» ACTIVITY
Copy without pictures. Please restate each line of the listing exactly.
----- PROVIDED MATERIAL
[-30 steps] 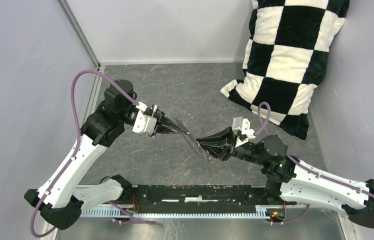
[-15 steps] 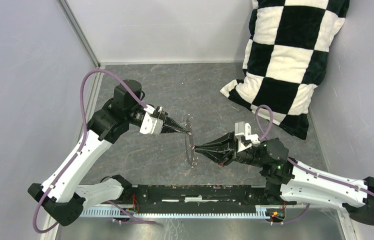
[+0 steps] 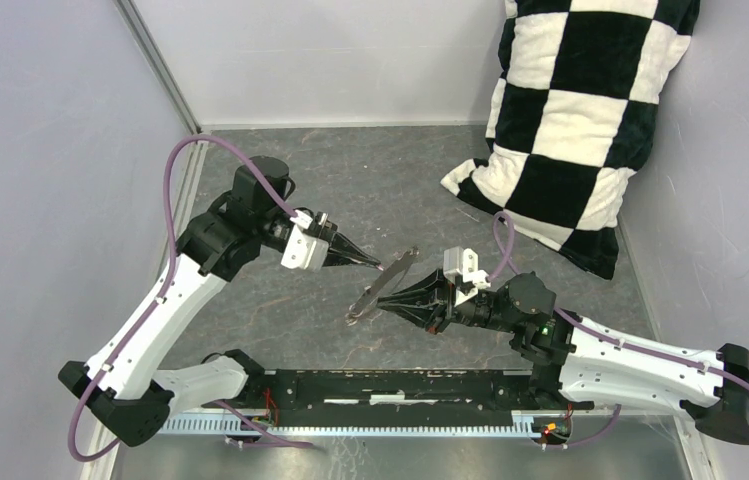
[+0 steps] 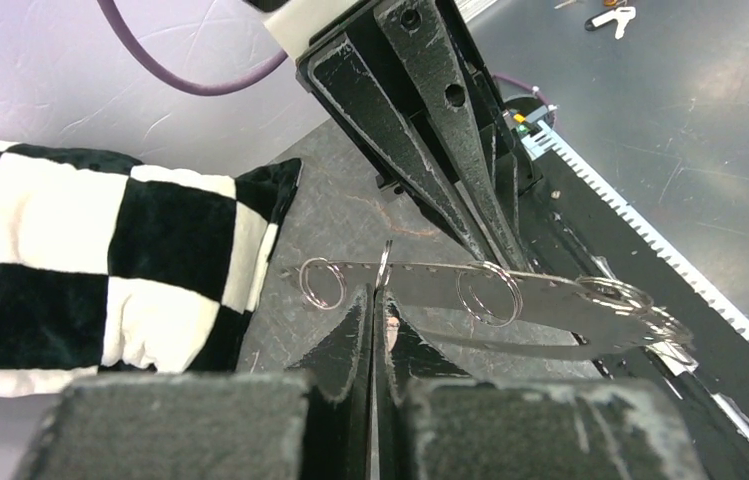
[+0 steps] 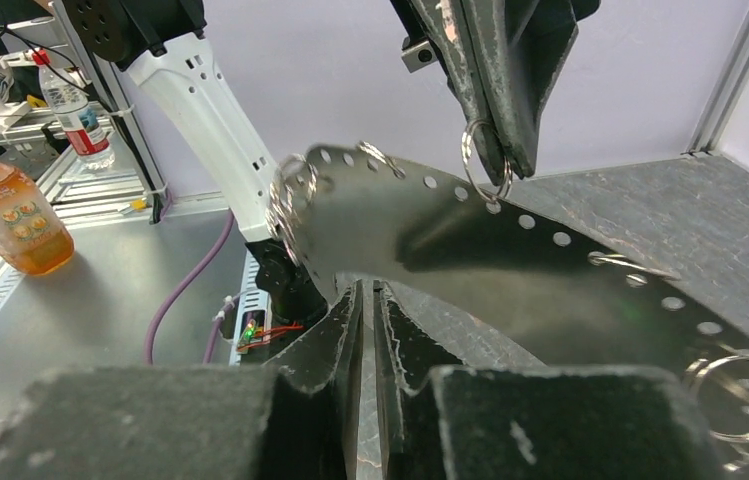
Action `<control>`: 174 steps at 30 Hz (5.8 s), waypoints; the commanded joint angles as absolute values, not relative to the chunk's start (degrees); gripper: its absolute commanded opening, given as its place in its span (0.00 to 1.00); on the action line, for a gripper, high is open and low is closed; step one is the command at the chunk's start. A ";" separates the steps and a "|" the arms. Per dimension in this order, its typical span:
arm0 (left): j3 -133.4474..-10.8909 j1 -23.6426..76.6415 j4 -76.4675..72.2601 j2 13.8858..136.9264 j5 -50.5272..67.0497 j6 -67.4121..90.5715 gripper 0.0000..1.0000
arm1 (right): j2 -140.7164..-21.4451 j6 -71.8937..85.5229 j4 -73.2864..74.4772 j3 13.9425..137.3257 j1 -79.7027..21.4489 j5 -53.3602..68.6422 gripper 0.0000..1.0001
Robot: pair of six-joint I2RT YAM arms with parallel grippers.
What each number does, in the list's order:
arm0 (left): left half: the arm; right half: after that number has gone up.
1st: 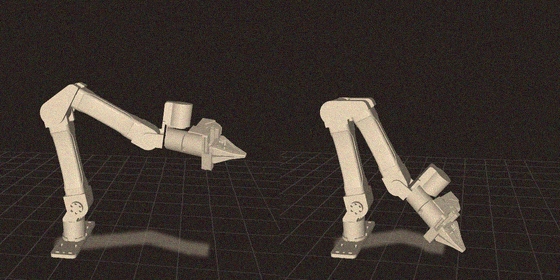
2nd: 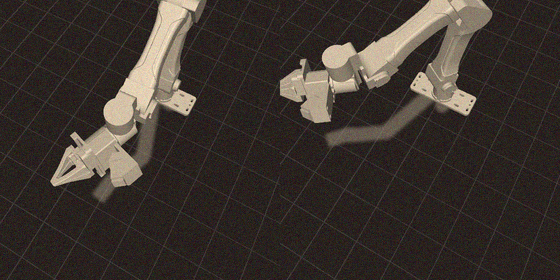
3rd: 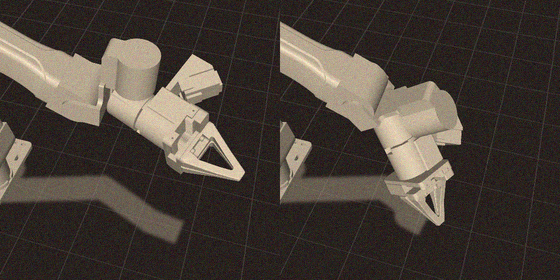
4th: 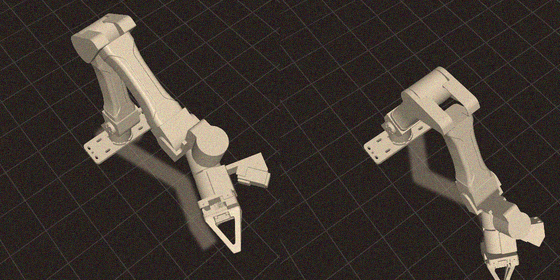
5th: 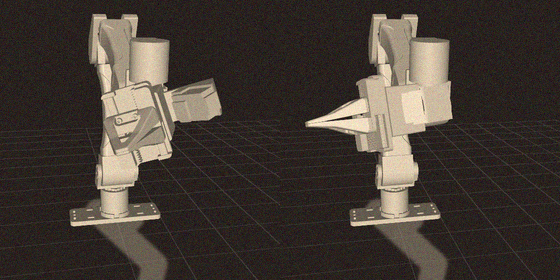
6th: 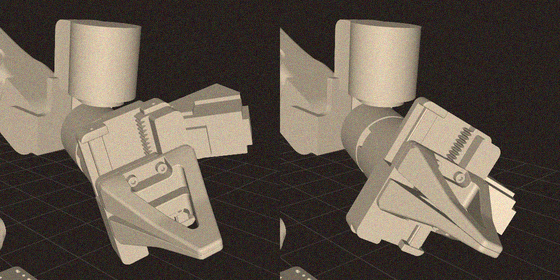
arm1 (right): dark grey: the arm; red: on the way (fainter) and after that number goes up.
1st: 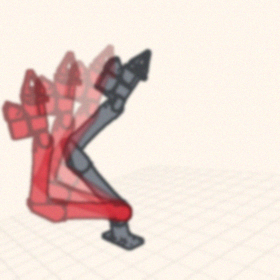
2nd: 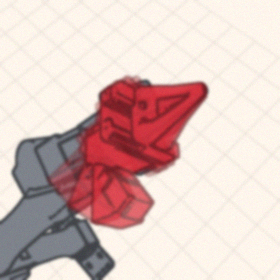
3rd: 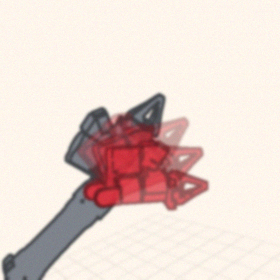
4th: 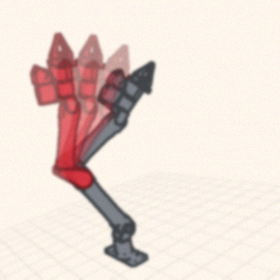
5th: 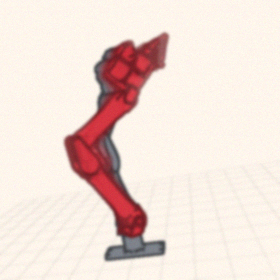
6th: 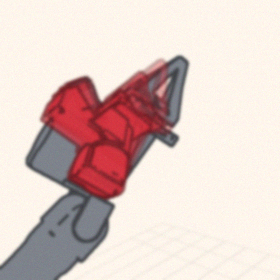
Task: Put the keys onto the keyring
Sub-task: Adjust the keyring.
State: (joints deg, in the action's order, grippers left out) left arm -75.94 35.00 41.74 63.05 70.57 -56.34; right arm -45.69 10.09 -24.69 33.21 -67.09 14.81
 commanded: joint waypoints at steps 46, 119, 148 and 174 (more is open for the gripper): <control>-75.72 38.50 23.66 65.31 79.28 -26.29 0.02 | -43.91 4.82 -26.32 39.77 -67.49 10.39 0.10; -71.35 38.50 22.50 57.33 72.80 -43.32 0.02 | -36.75 -7.50 -11.76 45.00 -67.50 3.37 0.43; -75.18 38.86 37.26 59.95 70.39 -76.72 0.02 | -36.18 -7.04 -11.79 45.70 -67.45 3.65 0.38; -75.26 38.94 36.58 59.67 72.58 -83.88 0.02 | -36.10 -6.86 -11.75 45.26 -67.46 2.60 0.37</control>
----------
» OUTPUT
[-30 steps] 
[-15 steps] 
[+0 steps] 
[+0 steps] 
[+0 steps] 
Action `<control>`: 174 steps at 30 Hz (5.8 s), waypoints; the commanded joint angles as absolute values, not relative to the chunk's start (degrees); gripper: its absolute commanded opening, given as its place in its span (0.00 to 1.00); on the action line, for a gripper, high is open and low is closed; step one is the command at the chunk's start. A ";" separates the steps and a "|" the arms. Per dimension in this order, its typical span:
arm0 (left): j3 -133.4474..-10.8909 j1 -23.6426..76.6415 j4 -76.4675..72.2601 j2 13.8858..136.9264 j5 -50.5272..67.0497 j6 -67.4121..90.5715 gripper 0.0000..1.0000
arm1 (right): j2 -140.7164..-21.4451 j6 -71.8937..85.5229 j4 -73.2864..74.4772 j3 13.9425..137.3257 j1 -79.7027..21.4489 j5 -53.3602..68.6422 gripper 0.0000..1.0001
Robot: pair of six-joint I2RT YAM arms with parallel grippers.
What each number does, in the list's order:
arm0 (left): left half: the arm; right half: after that number has gone up.
1st: 
2nd: 
3rd: 
4th: 
5th: 
6th: 
arm1 (right): dark grey: the arm; red: on the way (fainter) and after that number goes up.
1st: 
2nd: 
3rd: 
4th: 
5th: 
6th: 
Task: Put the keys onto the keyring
Sub-task: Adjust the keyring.
State: (joints deg, in the action's order, grippers left out) left arm -75.94 35.00 41.74 63.05 70.57 -56.34; right arm -45.69 10.09 -24.69 33.21 -67.09 14.81
 commanded: joint waypoints at steps 46, 119, 148 and 174 (more is open for the gripper): <control>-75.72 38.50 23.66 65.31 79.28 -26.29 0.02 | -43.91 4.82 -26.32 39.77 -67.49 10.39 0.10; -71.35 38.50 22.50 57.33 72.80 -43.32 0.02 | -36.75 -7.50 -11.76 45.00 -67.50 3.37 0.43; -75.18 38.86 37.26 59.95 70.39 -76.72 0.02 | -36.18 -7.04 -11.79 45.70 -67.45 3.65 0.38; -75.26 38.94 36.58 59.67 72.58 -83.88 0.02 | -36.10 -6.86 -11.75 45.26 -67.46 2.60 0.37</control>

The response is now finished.